1) IS-1 measuring channels, as a rule, are subjected to comprehensive verification, during which the metrological characteristics of the IS measuring channels as a whole (from input to channel output) are monitored;

2) IS-2 measuring channels, as a rule, are subjected to component-by-element (element-by-element) verification: dismantled primary measuring transducers (sensors) - in laboratory conditions; the secondary part - a complex component, including communication lines - at the installation site of the IC while simultaneously controlling all influencing factors acting on the individual components. If specialized portable standards or mobile reference laboratories are available and IS-2 inputs are accessible, complete verification of IS-2 measuring channels at the installation site is preferable. If necessary, the permissible values ​​of the metrological characteristics of the measuring channels of the IC or complex components verified at the installation site are determined by calculation using the standardized metrological characteristics of the measuring components for the conditions prevailing at the time of verification and differing from normal conditions.
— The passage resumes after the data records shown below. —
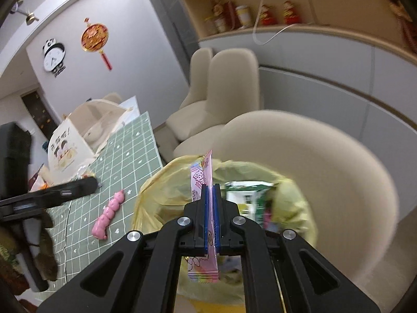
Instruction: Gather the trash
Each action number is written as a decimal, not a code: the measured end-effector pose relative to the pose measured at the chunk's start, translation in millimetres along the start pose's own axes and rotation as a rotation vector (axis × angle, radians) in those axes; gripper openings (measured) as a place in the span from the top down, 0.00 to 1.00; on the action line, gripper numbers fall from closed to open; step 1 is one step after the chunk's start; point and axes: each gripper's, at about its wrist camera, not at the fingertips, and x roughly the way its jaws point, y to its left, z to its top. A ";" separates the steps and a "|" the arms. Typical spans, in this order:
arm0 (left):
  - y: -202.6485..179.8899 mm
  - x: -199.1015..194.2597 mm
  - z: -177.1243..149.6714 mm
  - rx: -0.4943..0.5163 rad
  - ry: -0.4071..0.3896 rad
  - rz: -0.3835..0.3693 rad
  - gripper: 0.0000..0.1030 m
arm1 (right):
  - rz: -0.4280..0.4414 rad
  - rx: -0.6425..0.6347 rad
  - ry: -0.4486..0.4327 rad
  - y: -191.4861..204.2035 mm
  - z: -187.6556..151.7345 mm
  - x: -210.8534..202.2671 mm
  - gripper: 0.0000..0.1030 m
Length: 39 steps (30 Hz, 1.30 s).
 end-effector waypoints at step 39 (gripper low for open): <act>72.9 -214.1 -195.0 0.108 -0.224 0.307 0.28 | -0.193 -0.085 -0.066 239.8 -207.0 -126.7 0.59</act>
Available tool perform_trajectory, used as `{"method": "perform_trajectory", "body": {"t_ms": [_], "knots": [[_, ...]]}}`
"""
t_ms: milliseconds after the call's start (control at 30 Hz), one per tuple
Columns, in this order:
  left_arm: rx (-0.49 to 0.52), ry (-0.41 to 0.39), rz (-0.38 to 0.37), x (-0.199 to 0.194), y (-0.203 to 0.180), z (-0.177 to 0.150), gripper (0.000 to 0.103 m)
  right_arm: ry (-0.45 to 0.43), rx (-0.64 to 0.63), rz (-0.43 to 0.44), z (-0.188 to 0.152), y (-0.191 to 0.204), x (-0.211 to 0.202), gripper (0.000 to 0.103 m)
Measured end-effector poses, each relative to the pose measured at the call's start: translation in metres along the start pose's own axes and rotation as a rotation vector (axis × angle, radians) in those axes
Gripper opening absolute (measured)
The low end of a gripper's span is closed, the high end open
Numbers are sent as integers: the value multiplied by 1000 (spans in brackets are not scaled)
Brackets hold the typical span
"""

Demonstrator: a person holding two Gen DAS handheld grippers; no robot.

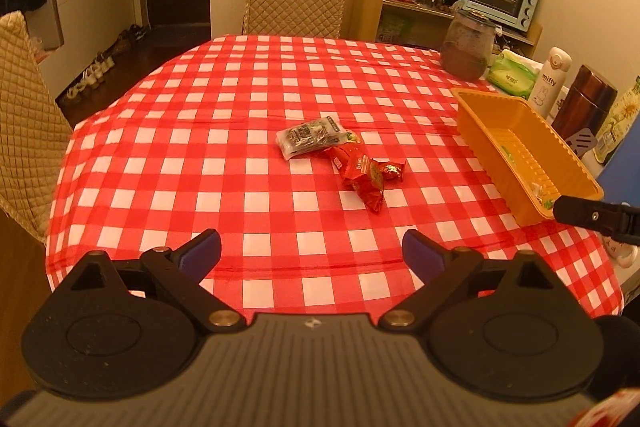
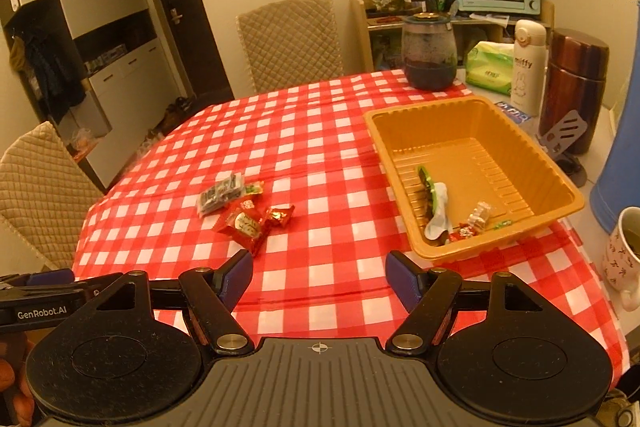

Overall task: Organize snacks
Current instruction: 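Withdraw both open tools from the tray toward the snack pile, then grasp the red printed packet with the left tool while the right tool grasps a small orange candy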

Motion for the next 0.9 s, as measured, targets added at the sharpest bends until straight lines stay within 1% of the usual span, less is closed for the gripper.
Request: {"method": "perform_trajectory", "body": {"t_ms": [100, 400, 467, 633, 767, 833, 900], "knots": [[-17, 11, -8, 8, 1, 1, 96, 7, -13, 0, 1, 1, 9, 73], [-9, 23, -46, 48, -8, 5, 95, 38, -19, 16, 1, -2, 47, 73], [-7, 37, -59, 61, -10, 6, 91, 47, -18, 15, 3, -4, 57, 73], [0, 47, -89, 90, -18, 12, 87, 58, -24, 13, 6, -10, 80, 73], [-3, 64, -121, 113, -25, 16, 78, 67, -39, 1, 8, -14, 98, 73], [2, 65, -131, 122, -29, 17, 75, 69, -36, 1, 9, -16, 107, 73], [-2, 70, -143, 132, -32, 19, 70, 73, -36, 0, 9, -18, 114, 73]]}}
Point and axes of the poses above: each gripper's, at about its wrist camera, not at the fingertips, and x roughly the way its jaws point, y to its left, z to its top, the point moved 4 cm from there along x, roughly the way its jaws point, and after that the axes turned 13 degrees about -x, right-handed, at the moved point
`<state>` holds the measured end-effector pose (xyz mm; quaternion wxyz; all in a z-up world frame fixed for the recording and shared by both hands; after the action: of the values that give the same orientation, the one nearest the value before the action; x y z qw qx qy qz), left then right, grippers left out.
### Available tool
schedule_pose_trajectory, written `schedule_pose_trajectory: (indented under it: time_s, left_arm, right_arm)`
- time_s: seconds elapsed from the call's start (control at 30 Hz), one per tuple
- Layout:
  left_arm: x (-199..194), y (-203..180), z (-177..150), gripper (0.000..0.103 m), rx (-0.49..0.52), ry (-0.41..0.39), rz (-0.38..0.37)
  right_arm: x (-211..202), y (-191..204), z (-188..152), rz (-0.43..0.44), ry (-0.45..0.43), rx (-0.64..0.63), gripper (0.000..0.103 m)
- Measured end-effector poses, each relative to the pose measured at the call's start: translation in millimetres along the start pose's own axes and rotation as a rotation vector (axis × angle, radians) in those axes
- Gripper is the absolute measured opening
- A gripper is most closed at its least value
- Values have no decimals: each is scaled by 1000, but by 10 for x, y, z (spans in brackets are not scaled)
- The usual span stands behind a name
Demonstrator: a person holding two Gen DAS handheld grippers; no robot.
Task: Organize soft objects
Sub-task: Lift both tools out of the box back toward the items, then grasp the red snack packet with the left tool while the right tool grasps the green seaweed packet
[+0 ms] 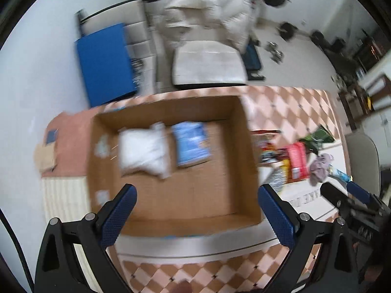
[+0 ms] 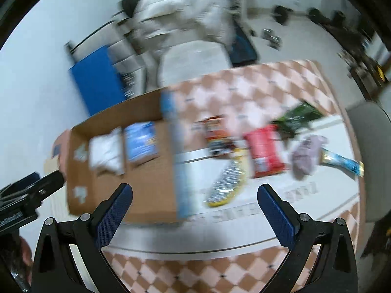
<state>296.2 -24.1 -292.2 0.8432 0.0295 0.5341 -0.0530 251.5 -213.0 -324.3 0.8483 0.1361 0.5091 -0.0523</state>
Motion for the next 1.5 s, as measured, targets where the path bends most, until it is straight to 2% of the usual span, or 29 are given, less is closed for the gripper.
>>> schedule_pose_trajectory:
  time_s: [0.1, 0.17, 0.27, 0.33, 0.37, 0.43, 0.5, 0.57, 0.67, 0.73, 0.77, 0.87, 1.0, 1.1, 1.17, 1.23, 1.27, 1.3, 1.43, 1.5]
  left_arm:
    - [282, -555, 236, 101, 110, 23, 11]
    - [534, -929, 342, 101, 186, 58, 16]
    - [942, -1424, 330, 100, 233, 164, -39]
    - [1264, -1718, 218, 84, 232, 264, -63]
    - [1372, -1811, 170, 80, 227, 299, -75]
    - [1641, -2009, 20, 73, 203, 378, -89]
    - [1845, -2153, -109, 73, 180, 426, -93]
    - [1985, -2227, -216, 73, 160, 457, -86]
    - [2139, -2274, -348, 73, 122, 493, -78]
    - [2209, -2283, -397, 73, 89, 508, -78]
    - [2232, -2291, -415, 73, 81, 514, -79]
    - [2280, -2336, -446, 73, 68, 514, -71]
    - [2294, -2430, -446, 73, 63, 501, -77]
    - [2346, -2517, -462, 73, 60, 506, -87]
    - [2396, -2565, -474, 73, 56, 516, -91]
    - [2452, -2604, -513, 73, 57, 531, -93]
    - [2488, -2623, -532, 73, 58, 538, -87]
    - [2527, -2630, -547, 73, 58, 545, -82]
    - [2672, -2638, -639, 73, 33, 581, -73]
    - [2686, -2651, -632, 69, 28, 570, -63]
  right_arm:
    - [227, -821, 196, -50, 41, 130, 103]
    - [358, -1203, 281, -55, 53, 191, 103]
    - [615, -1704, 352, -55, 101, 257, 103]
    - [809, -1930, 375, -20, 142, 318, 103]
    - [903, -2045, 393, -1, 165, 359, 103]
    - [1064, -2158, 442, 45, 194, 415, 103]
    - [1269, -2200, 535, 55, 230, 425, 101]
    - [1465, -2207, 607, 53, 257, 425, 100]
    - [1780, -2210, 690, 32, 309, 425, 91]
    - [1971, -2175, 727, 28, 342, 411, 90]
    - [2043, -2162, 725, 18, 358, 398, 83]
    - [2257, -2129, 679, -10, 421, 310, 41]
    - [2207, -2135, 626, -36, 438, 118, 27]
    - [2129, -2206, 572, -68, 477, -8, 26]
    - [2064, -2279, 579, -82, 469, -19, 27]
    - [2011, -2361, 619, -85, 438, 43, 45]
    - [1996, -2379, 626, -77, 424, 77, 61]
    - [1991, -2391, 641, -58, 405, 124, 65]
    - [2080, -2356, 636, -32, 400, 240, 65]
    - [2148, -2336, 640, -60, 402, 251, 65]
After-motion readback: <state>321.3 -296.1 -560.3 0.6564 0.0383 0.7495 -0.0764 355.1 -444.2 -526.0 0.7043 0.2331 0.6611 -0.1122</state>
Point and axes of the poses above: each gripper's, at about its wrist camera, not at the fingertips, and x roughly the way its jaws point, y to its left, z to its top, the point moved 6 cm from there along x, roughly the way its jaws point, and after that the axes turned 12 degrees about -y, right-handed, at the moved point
IC measuring channels that are not subject to use or are not used in the areas of state metrological control and supervision are subject to calibration.

The measuring channels are calibrated by the IS in accordance with PR 50.2.016–94 State system for ensuring the uniformity of measurements:

1) Russian calibration system;

2) requirements for performing calibration work.

6 RULES AND PROCEDURE FOR CERTIFICATION

Certification of products, works, services is the activity of certification bodies, focused on verifying that the product actually meets the requirements specified in the legislation.

Certification is carried out by special bodies for testing laboratories and certification. The certifying organization does not have the right to be a seller, manufacturer or consumer of products it certifies.

Rules for certification.

1. Accreditation activities are carried out by the State Standard of Russia and federal executive authorities based on the results obtained after certification of organizations.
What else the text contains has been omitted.